Scottsdale police corruption update:


Last week's column reported that the Scottsdale Police Department routinely refuses to allow
members of the public to view public records. This is illegal, but the SPD holds the law in contempt, as
evidenced by the uniformed hoodlums it hires as officers.

The department's favorite tactic goes something like this: You request access to records and they say
okay. Then they give you some irrelevant document--i.e., not the one you asked for. When you
complain, they say they'll get the records for you in a timely manner. Then they just refuse to let you
see any records at all.

Well, two can play at that game . . .


As I reported four weeks ago, the SPD is being sued by two of its victims. Scottsdale police officers
illegally entered the apartment shared by Shawn Casey and John Power, and, without provocation,
beat Casey so badly that a terrified Power called 911 to ask for help.

Last week Richard Guerrero, the attorney representing Casey and Power, received a letter from
Kathleen Wieneke, the SPD's lawyer, saying that the SPD doesn't have a tape of the 911 call. "If you
have a copy of either the tape or the transcript, please provide it to me," she asks Guerrero.

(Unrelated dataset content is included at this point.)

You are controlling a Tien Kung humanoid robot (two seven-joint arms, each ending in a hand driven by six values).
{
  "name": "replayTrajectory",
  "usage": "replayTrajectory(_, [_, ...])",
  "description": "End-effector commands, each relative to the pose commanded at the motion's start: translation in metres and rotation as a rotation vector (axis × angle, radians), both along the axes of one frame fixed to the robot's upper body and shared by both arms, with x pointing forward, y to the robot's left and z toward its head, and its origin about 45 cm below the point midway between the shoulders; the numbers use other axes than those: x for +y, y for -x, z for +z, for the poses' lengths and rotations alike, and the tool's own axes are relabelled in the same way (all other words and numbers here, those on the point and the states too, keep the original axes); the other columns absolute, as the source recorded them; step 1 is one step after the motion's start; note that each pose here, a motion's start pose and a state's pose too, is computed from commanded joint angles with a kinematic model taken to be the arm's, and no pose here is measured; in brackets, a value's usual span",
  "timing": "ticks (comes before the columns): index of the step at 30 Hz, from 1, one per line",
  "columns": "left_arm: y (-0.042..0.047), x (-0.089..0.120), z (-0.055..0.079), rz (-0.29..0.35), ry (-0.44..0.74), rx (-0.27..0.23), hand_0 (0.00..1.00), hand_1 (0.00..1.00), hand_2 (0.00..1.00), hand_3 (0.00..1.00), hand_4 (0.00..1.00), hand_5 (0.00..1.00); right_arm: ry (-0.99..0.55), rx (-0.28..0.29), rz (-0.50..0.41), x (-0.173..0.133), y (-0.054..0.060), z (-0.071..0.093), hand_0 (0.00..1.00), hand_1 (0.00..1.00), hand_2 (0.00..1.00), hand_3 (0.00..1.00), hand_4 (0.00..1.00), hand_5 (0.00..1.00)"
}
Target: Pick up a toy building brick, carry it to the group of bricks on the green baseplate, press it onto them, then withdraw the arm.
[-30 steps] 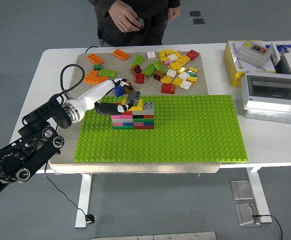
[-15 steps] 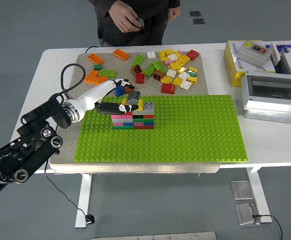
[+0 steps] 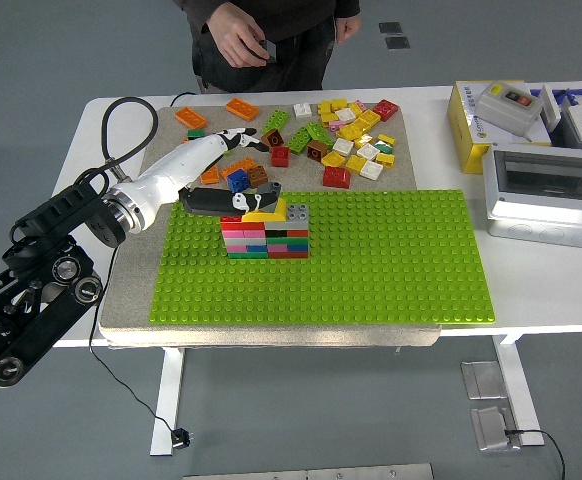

Well, I might be able to help our heroic lawmen here. I have a copy of the tape. And all Mike Anderson,
the SPD's head obfuscator, has to do is send me a written request--and I'll send him a tape. I can't say
for sure what will be on the tape, but I promise I'll definitely send him a tape.

Meanwhile, Katie Carty, the public defender who's being denied access to SPD records essential to a
case she's handling, has been told by Sergeant Chris Bingham of Internal Affairs that she'll have to get
a court order to force him to hand over the records.

Does anyone remember the term "public accountability"?